Reading Isn’t Fundamental in California State Curriculum

Cal State Will No Longer Require Placement Exams and Remedial Classes for Freshmen,” reads a Los Angeles Times headline. Don’t think that the 23-campus California State University system dumped remedial ed because its entering students are so well-prepared academically these days that they don’t need it.

No, quite the opposite seems to be the case at Cal State, where nearly 40 percent of freshmen arrive each fall unprepared to do college work in English, math, or both. And Cal State’s math placement exam sounds as though you don’t even need high school algebra in order to pass it: “It’s an exam that tests knowledge of percentages, exponents, and the Pythagorean Theorem,” according to a 2014 report from Southern California’s public radio station, KPPC. The KPPC report included an interview with a remedial-math teacher at California State University, Dominguez Hills, who had to go over such fourth-grade basics as adding two-fifths and one-fifth in order to bring her students up to speed. (Dominguez Hills might be the remediation capital of the Cal State system, with 80 percent of its entering freshmen needing at least one catch-up class, wrote the Sacramento Bee.) And still, so many students founder in the three remedial courses they could be required to pass during their first year at Cal State that many of them simply drop out of school. Less than 20 percent of Cal State’s full-time freshmen manage to graduate in four years (at the Dominguez Hills campus it’s just 5 percent).
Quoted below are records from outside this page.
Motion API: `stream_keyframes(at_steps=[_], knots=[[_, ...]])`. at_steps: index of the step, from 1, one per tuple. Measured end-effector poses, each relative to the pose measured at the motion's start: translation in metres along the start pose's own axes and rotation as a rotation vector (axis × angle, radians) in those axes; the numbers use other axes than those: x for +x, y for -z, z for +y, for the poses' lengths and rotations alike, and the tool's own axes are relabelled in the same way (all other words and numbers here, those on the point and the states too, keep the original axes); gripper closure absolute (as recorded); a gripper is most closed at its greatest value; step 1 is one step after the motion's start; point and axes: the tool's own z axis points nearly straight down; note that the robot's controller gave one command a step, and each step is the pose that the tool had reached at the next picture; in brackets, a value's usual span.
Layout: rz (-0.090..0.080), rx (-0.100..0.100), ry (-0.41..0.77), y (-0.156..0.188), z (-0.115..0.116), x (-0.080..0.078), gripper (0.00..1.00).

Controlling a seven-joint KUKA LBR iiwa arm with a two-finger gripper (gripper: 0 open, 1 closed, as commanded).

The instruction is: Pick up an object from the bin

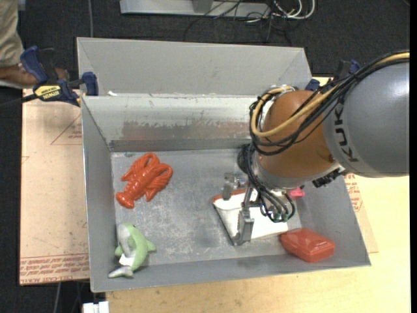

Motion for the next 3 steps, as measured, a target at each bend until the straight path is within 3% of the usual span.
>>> stream_keyframes(at_steps=[1, 2, 3], knots=[[-0.008, 0.0, -0.002, 0.004, 0.0, -0.002, 0.0], [-0.002, -0.001, -0.146, -0.067, -0.017, -0.032, 0.0], [0.005, -0.007, -0.292, -0.086, -0.056, -0.037, 1.0]])
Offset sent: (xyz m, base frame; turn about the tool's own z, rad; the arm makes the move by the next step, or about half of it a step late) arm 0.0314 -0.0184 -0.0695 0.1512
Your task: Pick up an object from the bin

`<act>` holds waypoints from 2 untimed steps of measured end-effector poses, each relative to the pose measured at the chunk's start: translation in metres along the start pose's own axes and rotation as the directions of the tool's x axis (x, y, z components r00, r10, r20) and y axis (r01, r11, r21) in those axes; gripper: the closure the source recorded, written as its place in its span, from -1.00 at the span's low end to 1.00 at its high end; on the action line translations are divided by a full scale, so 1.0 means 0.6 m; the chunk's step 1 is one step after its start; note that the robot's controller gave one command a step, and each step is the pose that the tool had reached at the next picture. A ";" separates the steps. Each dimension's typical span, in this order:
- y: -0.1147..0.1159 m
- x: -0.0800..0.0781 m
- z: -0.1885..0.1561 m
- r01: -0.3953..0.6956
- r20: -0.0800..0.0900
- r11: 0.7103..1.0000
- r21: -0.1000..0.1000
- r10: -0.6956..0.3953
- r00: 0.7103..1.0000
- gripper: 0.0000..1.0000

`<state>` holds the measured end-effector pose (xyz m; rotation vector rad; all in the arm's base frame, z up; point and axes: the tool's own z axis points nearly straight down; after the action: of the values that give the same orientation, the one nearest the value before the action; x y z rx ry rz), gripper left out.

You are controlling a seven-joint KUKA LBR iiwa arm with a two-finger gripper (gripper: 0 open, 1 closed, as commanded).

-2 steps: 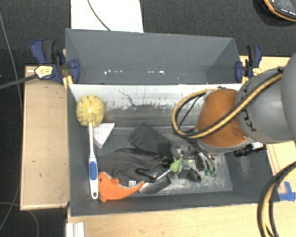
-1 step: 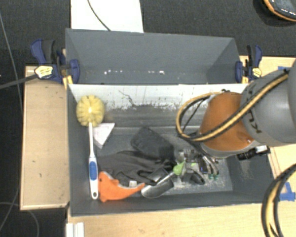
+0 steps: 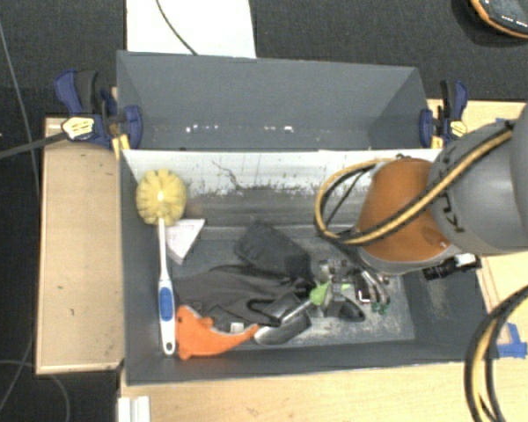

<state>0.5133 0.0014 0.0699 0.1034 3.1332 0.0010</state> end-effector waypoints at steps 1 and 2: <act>0.000 0.042 -0.146 0.010 -0.007 1.000 0.001 -0.010 1.000 1.00; -0.006 0.012 -0.054 -0.001 0.006 1.000 0.000 0.001 1.000 1.00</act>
Offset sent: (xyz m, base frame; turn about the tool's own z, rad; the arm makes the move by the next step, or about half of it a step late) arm -0.0024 -0.0051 0.0001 0.0007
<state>0.5058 -0.0018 0.1025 0.1041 3.1270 0.0014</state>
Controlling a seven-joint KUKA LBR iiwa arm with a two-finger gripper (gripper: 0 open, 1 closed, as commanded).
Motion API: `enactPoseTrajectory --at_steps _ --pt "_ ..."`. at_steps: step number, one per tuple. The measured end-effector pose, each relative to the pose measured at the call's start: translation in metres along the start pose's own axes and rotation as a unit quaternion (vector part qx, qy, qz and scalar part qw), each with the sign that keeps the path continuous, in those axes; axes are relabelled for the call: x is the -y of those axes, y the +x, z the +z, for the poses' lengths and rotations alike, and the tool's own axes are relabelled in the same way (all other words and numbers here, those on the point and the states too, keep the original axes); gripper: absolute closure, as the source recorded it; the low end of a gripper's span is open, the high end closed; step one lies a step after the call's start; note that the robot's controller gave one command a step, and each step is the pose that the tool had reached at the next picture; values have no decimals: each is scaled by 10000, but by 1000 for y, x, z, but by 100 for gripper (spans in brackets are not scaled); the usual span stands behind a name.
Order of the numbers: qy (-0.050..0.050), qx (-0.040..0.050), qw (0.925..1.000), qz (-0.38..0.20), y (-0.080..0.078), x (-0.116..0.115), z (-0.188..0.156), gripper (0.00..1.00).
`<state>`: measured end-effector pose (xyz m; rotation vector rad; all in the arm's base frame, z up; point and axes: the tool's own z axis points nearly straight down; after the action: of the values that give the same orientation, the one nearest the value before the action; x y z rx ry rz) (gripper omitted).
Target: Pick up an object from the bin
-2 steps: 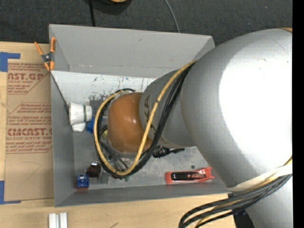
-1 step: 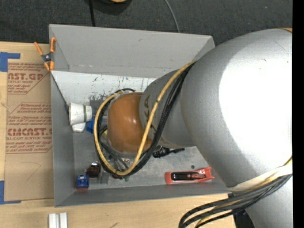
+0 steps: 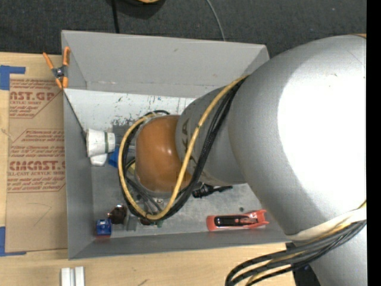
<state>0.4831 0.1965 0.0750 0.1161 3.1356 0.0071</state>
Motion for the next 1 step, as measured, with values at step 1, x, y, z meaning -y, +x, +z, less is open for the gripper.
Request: enactPoseTrajectory --at_steps 1 --pt "5 -10 10000 -2 1 0 -15 100"
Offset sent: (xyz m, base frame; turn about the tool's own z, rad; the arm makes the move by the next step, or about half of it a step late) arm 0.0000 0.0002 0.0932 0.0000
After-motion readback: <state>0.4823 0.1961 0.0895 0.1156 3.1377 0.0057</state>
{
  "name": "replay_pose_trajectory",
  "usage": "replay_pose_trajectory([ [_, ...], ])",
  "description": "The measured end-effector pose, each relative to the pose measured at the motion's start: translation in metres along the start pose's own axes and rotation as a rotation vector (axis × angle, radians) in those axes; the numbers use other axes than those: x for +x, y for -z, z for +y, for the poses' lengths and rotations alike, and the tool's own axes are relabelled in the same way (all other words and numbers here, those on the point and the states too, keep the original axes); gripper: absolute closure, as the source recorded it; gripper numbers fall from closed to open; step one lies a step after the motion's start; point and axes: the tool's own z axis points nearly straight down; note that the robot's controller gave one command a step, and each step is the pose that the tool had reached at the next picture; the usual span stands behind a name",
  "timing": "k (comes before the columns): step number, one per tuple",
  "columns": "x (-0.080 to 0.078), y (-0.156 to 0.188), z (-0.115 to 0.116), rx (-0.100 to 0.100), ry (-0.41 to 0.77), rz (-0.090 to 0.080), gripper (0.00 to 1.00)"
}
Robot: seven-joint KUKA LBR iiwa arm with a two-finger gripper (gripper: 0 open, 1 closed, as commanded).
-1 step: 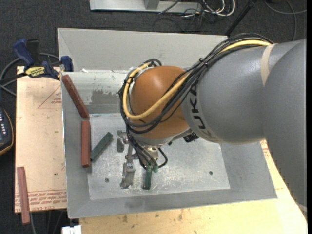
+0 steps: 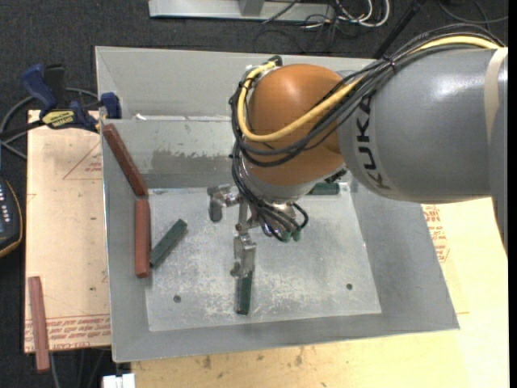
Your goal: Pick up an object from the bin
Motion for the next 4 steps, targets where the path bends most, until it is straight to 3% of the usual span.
replay_pose_trajectory([
  [1, 0.072, -0.080, -0.073, 0.000, 0.120, 0.016, 0.00],
  [2, -0.005, -0.147, -0.079, -0.004, 0.585, 0.004, 0.00],
  [3, -0.006, -0.145, -0.079, -0.003, 0.584, 0.002, 1.00],
  [4, 0.055, 0.011, -0.052, 0.000, 0.617, -0.004, 1.00],
])
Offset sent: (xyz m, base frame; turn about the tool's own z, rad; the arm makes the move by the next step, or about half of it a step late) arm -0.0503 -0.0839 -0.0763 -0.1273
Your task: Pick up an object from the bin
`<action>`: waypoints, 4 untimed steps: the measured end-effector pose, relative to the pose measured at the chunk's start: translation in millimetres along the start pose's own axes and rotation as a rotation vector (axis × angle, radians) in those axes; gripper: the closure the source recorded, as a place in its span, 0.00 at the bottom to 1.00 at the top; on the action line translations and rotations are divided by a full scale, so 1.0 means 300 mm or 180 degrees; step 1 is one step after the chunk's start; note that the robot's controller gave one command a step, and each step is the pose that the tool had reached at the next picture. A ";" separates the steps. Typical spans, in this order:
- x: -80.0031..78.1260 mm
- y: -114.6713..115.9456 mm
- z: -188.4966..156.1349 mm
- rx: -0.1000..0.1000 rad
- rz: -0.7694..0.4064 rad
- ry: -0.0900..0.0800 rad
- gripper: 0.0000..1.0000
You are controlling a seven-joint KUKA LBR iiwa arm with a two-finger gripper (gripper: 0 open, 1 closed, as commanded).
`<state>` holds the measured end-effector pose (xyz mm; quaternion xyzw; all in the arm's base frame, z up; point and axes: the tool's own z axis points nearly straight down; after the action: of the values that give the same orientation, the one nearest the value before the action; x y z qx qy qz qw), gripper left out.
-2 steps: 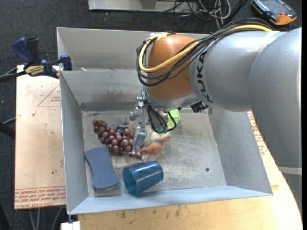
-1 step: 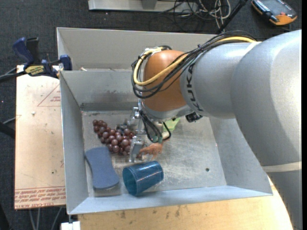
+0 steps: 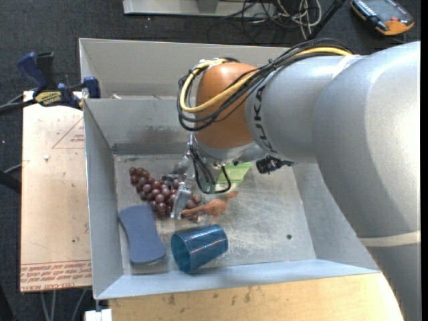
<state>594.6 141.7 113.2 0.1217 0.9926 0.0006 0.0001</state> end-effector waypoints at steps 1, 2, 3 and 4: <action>0.002 -0.015 0.081 -0.0015 -0.0102 -0.0016 0.00; -0.019 0.064 0.106 -0.0018 0.0310 -0.0048 1.00; -0.019 0.064 0.106 -0.0018 0.0310 -0.0049 1.00; -0.018 0.062 0.093 -0.0013 0.0311 -0.0042 1.00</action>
Offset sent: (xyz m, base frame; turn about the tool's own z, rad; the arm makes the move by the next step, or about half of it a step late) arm 0.0030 0.0173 -0.0432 0.0979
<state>604.4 158.4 85.2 0.1701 0.9854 0.0018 0.0069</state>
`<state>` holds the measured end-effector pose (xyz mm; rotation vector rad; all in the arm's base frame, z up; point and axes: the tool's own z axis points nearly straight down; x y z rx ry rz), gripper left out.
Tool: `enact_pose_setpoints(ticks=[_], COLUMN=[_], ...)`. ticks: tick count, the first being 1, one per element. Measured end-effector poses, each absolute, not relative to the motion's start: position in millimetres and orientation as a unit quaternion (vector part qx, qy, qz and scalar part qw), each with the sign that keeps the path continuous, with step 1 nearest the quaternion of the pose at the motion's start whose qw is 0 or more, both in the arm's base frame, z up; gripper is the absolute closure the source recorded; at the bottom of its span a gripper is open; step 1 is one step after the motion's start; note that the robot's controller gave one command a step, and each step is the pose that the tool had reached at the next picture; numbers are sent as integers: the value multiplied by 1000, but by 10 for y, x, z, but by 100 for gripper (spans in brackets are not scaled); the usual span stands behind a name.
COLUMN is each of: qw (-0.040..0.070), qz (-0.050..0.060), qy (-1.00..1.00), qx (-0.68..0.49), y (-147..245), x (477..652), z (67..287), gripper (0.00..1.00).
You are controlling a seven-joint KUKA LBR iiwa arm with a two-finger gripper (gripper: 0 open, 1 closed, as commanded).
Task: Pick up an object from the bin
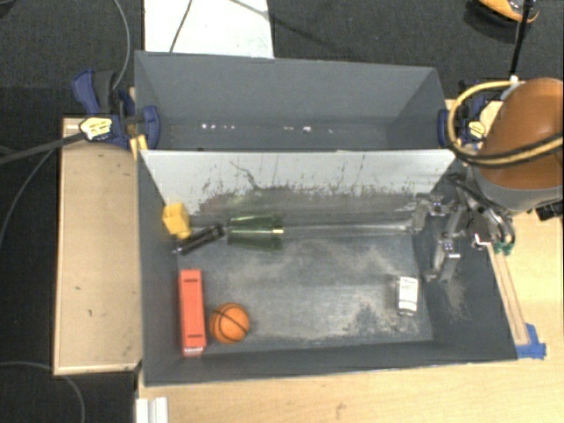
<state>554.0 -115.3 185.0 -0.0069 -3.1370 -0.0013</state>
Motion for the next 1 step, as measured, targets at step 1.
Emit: enact_pose_setpoints(ticks=[1], qw=[-2], qz=[0], qy=[-1000], qx=[0], y=[-1148], x=[5558], z=[1897], gripper=[0])
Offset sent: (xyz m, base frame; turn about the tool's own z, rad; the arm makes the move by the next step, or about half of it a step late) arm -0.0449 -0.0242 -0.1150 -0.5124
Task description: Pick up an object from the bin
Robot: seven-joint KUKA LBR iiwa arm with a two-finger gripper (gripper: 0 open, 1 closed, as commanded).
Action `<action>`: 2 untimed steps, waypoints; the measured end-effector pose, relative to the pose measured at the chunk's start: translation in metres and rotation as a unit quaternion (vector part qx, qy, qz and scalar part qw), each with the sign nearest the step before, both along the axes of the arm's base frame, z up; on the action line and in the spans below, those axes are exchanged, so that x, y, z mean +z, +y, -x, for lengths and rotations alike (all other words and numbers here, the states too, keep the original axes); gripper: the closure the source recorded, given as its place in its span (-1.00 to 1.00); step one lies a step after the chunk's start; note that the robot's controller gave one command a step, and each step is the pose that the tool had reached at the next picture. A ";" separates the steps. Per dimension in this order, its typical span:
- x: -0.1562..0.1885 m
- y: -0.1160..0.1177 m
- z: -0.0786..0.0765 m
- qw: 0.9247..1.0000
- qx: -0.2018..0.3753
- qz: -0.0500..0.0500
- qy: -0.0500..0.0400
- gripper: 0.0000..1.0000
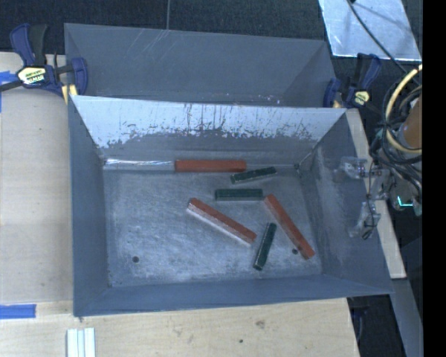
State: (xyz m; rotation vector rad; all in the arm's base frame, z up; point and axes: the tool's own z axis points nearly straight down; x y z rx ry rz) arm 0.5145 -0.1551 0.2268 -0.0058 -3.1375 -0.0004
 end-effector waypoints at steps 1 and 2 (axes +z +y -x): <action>-0.133 0.035 -0.027 0.998 0.062 -0.001 0.000 -1.00; -0.158 0.087 -0.053 1.000 0.030 -0.001 -0.005 -1.00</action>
Offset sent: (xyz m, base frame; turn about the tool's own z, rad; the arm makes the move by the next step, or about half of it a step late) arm 0.0278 0.0338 -0.1283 -0.1246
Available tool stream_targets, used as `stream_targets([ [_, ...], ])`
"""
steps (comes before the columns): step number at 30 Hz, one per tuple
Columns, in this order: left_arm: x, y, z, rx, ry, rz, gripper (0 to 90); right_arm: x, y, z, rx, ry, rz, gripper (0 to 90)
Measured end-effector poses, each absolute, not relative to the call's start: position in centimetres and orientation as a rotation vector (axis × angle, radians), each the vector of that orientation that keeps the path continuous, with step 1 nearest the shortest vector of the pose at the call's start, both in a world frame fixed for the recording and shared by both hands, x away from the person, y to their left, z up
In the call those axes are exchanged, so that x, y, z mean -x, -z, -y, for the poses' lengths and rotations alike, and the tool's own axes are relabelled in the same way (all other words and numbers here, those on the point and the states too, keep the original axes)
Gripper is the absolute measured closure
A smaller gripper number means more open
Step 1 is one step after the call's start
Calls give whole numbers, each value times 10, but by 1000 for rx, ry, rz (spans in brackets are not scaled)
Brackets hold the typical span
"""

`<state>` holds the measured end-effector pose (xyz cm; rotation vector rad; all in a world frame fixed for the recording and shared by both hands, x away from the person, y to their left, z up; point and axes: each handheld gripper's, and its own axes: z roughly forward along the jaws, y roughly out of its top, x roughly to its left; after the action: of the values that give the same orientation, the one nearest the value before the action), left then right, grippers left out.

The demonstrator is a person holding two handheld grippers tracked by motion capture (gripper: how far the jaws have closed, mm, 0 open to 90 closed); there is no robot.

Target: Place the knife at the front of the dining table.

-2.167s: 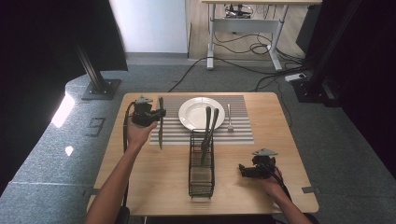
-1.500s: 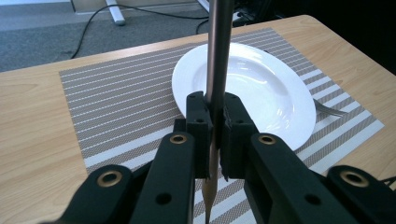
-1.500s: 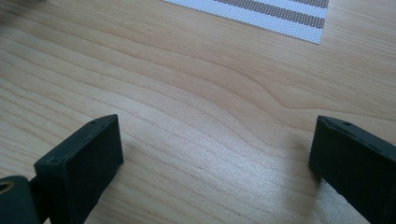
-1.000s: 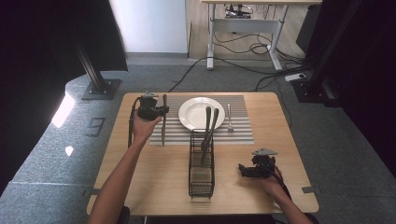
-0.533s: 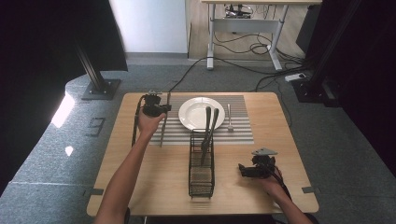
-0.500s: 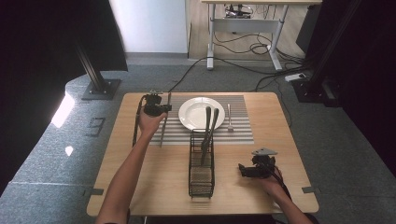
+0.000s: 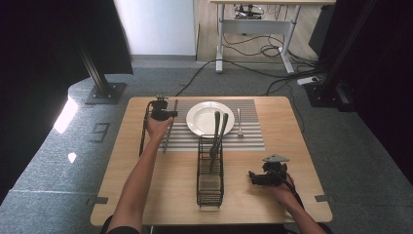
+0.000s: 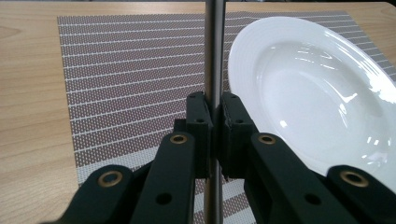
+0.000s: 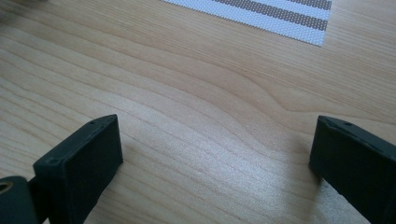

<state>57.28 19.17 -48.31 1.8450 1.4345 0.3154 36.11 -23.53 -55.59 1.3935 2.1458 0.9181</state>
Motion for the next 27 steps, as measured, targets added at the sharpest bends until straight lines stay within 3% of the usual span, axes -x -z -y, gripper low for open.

The Cal State system, enrolling about 420,000 undergraduates overall, is second-tier to the more prestigious and more competitive University of California system, but nonetheless students must be in the top-third of their high school classes to qualify for admission. So you would think that the sky-high remediation percentages at Cal State would be an indictment of California’s dismal public K-12 system, which ranks 10th from the bottom among the 50 states and the District of Columbia.

But no—the prevailing idea in California is to blame the placement tests and the remedial classes themselves. Here’s the Los Angeles Times:

Having so many students start their freshman year being told that they are already behind and giving them just one year to dig themselves out also doesn’t help foster a sense of social or academic belonging, officials said.

So, beginning in the fall of 2018:

Under the new system, all Cal State students will be allowed to take courses that count toward their degrees beginning on Day 1. Students who need additional support in math or English, for example, could be placed in “stretch” courses that simultaneously provide remedial help and allow them to complete the general math and English credits required for graduation. Faculty are also being encouraged to explore other innovative ways to embed additional academic support in college-level courses.

Getting rid of remedial coursework for freshmen who are behind is actually a national fad in higher education. A few years ago, it became common to regard remedial courses, which were supposed to help poorly prepared students qualify to do college work, more as “barriers” to achieving college degrees. The Public Policy Institute of California issued a report in 2015 advocating that colleges get rid of placement practices that “stand in the way” of students’ achieving their “academic goals.” It became commonplace to wonder why young people who had straight-A averages in their high school couldn’t “reach their dream” of college graduation because, well, they were facing the “roadblocks” of remediation.

As a result of sentiments such as these, two-year California community colleges, which are essentially open-enrollment and thus heavily freighted with remedial courses, began ”rethinking” the classes. The Cal State move away from remedial classes indicates that four-year institutions are beginning to follow suit.

Logic ought to dictate that the real problem might be substandard K-12 education, or rampant grade inflation that awards A’s to high-schoolers who can’t read, write, or compute very well, or that institutions of higher learning are admitting too many unqualified applicants. But it seems now that the purpose of higher education is actually to make students feel good by awarding them degrees, even if they can’t write a grammatical English sentence or add a couple of fractions.